A generative ai course refers to any artificial intelligence model that generates new data, information, or documents.

For example, many companies record their meetings, both live and virtual. Here are a few ways generative AI could transform these recordings:

And this is only a small part of all processes.

Generative AI Model Examples

There are a number of products using generative ai courses already available on the market – we'll give you a few examples below. The underlying principle of the generative ai courses at AI Eeducation varies depending on the specific model or algorithm used, but some common approaches include:

  1. Variational Autoencoders (VAEs) are a type of generative model that learns to encode input data into a latent space and then decode it back into the original data. The "variational" part of the name refers to the probabilistic nature of the latent space, allowing the model to generate a variety of outputs.
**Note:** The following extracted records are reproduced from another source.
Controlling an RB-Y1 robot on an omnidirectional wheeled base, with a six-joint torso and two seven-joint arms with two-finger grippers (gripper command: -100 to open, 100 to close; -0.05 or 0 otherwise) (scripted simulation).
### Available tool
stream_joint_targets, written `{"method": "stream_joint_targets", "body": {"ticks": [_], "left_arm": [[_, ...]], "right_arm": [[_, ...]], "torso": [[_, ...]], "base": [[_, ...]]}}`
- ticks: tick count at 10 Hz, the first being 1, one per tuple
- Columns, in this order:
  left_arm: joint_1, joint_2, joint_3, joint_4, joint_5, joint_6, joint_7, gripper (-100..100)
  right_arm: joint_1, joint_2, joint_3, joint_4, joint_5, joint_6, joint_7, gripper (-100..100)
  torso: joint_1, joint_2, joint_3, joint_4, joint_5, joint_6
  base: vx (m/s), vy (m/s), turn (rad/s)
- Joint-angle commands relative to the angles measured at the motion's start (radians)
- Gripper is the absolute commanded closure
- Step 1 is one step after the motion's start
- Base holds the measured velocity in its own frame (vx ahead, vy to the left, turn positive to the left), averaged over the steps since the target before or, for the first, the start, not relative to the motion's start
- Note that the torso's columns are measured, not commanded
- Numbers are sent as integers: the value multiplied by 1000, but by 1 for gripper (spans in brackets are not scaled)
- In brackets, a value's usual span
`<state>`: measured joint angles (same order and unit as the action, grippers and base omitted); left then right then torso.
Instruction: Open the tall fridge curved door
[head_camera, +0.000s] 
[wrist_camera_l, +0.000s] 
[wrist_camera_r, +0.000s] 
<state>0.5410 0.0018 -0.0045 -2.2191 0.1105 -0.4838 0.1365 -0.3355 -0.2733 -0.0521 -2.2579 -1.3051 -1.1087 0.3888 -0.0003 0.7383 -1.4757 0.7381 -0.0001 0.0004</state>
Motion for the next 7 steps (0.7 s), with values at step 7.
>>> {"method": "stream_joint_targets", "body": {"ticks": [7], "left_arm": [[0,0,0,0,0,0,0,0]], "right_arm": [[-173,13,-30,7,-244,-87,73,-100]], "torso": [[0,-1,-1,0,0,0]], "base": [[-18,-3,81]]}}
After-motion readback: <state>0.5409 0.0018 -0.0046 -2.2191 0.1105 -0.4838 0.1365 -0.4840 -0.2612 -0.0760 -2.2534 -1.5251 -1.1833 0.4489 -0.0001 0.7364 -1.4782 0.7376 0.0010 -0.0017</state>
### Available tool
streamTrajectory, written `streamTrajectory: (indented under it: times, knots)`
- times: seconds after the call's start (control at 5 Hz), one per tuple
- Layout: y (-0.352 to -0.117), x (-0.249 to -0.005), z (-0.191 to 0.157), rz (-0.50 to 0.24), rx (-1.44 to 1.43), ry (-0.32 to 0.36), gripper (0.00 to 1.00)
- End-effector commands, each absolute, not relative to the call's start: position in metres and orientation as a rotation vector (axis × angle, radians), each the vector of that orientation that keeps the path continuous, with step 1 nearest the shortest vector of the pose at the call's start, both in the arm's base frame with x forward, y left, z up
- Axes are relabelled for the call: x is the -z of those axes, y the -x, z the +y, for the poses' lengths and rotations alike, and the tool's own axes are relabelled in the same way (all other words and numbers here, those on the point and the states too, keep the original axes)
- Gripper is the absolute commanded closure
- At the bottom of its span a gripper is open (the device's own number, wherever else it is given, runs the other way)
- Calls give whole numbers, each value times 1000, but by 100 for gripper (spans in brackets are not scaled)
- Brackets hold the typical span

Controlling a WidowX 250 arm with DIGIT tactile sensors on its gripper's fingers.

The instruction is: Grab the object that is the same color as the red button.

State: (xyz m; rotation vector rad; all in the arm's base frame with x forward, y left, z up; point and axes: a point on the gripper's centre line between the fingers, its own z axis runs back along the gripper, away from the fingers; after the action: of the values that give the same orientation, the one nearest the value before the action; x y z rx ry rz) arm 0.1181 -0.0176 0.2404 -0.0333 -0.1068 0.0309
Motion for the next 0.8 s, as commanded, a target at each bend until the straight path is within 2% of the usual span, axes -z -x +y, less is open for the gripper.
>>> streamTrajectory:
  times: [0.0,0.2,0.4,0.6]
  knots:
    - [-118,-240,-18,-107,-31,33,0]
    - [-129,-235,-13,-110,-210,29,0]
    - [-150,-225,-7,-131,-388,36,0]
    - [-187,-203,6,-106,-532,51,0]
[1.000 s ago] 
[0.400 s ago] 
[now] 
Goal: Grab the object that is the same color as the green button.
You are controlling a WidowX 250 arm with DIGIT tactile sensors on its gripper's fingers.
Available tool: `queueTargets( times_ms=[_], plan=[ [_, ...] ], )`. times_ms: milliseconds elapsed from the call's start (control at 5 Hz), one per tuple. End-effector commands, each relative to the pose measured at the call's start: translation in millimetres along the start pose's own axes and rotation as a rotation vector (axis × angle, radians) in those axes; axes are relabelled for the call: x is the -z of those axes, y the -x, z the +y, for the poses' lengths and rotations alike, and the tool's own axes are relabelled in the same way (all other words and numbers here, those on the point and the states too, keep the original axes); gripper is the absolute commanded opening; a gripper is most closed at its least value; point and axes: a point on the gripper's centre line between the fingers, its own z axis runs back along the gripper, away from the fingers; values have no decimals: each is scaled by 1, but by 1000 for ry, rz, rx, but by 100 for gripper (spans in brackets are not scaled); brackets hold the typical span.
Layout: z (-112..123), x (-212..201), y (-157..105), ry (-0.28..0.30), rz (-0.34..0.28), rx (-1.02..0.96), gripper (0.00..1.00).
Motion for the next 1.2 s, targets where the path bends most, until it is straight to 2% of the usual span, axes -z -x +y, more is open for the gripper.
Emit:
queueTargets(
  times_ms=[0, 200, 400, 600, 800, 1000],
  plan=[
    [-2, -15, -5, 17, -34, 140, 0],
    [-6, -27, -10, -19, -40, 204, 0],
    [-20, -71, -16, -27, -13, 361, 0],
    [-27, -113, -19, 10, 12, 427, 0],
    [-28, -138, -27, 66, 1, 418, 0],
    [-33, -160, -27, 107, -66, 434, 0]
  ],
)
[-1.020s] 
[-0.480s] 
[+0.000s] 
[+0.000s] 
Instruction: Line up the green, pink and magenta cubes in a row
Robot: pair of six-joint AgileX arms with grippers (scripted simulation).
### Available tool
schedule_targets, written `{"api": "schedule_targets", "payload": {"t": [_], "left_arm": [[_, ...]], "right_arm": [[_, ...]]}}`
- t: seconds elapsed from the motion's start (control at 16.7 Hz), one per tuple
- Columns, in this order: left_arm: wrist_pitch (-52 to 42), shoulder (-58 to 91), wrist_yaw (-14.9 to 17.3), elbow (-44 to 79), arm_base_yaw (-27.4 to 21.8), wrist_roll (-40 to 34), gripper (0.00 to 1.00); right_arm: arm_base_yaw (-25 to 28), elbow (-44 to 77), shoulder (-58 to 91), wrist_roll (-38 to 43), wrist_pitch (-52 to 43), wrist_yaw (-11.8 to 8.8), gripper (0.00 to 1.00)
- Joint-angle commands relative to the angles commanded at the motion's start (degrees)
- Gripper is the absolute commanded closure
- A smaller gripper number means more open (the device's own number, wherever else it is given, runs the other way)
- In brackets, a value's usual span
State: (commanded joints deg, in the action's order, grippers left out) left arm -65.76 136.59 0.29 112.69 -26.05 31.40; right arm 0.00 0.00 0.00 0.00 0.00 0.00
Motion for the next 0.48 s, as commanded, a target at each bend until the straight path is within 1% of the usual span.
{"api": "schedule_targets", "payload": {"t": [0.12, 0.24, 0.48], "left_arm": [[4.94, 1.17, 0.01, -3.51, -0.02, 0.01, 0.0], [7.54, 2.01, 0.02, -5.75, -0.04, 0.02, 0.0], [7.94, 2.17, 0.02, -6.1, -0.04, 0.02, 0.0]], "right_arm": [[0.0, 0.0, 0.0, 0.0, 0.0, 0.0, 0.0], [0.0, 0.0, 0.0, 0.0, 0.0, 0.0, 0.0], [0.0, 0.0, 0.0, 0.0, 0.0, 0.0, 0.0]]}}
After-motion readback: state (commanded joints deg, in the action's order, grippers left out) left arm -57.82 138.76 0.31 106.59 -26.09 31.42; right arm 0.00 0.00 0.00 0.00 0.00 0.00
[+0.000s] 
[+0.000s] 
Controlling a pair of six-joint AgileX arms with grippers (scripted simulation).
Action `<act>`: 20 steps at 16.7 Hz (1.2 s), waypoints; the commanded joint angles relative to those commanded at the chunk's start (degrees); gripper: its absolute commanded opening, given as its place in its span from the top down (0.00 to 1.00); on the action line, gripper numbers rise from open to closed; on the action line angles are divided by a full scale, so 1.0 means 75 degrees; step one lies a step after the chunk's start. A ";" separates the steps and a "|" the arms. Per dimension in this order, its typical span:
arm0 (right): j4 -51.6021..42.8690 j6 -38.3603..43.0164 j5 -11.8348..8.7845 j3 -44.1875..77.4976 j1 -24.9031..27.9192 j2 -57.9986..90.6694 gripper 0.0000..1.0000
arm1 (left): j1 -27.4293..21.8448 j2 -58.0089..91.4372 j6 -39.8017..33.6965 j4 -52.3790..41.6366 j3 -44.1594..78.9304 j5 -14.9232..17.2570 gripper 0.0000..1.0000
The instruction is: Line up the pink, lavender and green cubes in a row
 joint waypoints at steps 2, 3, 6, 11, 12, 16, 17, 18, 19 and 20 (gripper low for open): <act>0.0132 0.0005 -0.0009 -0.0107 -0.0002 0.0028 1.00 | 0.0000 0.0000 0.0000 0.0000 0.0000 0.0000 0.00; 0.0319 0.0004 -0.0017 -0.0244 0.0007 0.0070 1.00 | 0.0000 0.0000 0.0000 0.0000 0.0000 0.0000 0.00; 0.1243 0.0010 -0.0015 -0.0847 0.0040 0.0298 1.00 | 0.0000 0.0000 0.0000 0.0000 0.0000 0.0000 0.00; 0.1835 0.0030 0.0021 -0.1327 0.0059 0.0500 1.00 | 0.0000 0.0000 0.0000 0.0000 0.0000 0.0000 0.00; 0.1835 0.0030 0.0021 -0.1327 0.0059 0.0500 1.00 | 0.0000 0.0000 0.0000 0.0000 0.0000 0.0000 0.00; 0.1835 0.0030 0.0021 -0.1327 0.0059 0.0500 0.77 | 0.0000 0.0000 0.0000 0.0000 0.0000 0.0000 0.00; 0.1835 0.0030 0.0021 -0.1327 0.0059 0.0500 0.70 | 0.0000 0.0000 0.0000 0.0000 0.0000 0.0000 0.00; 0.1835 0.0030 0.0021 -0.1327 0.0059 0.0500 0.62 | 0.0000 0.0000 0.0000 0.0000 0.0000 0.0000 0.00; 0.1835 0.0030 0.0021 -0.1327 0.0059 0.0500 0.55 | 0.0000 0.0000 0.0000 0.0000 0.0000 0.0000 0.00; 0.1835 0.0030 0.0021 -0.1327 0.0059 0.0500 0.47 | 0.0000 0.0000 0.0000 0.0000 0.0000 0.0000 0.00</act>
  2. Generative Adversarial Networks (GaN): GaNs consist of two neural networks, a generator and a discriminator, that are trained simultaneously through adversarial learning. The generator creates new data, and the discriminator evaluates how well the generated data matches the real data. The competition between the two networks causes the generator to improve over time in producing realistic outputs.

  3. Recurrent Neural Networks (RNNS) and Long Short-Term Memory (LSTM): These types of neural networks are often used to generate sequences such as text or music. RNNS and LSTM have memory that allows them to process a series of events over time, making them suitable for tasks where the order of elements is important.

  4. Transformer models: Transformer models, especially those with attention mechanisms, are very successful in various generative tasks. They can remember long-term dependencies and relationships in data, making them effective for tasks such as language translation and text generation.

  5. Autoencoders: Autoencoders consist of an encoder and a decoder, and they are trained to reconstruct the input data. Although they are primarily used for learning to represent and compress data, variations such as denoising autoencoders (e.g. in images) can be used for generative tasks.

An ai generative course involves feeding a model a large data set and optimizing its parameters to minimize the difference between the generated output and the real information. A model's ability to produce realistic and rich content depends on the complexity of its architecture, the quality and quantity of training data, and the optimization techniques used during training!